Exercise instructions ::
Your task is to transcribe, without alteration, the lines from the top of the material below through the line bearing "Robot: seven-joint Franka", inclusive.

Data provided ::
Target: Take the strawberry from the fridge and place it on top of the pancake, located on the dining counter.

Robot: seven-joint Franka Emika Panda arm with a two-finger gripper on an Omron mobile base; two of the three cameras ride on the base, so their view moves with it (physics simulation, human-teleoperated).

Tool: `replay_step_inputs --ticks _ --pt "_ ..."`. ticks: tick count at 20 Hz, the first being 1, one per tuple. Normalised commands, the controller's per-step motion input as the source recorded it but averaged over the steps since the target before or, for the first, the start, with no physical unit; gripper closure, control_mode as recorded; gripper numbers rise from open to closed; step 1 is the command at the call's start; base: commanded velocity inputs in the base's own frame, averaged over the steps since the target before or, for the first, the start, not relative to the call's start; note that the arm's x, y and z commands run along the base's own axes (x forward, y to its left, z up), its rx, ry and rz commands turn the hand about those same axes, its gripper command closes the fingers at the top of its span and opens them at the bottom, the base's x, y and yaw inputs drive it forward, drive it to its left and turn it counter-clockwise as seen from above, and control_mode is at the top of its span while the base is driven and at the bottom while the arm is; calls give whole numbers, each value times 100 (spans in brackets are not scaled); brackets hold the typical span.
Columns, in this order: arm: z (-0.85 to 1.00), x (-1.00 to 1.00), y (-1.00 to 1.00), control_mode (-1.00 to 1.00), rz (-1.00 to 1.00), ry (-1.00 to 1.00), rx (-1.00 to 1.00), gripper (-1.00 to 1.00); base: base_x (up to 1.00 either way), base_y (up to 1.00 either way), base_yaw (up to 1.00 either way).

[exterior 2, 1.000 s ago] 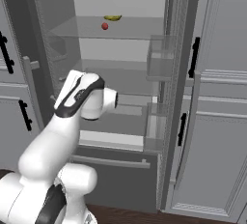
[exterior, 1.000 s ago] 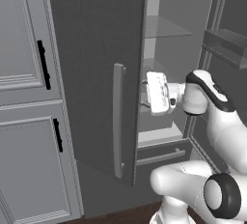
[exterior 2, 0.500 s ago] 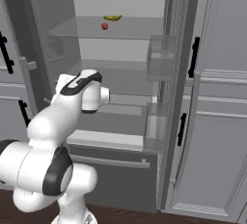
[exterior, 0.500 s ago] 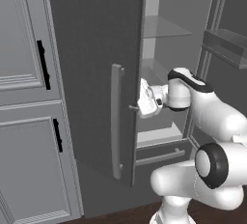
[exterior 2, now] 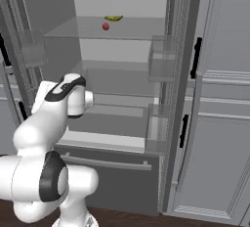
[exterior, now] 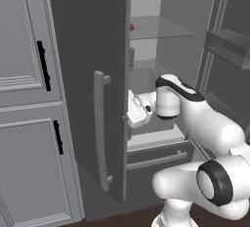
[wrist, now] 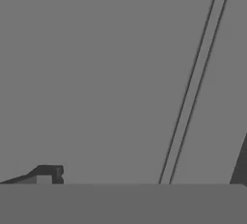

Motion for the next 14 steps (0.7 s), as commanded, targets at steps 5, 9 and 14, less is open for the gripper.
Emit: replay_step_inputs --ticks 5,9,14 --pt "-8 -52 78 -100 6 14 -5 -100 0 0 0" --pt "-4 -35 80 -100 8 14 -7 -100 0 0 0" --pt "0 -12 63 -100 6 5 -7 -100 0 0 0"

Exercise output ::
Target: Take the strawberry from the fridge and place it on top of the pancake, located on the dining counter.

Robot: seven-joint Franka Emika Panda arm with a two-finger gripper on an Omron mobile base; two of the three cameras ride on the base, so their view moves with it (physics simulation, human-teleoperated).

That finishes the answer to the exercise.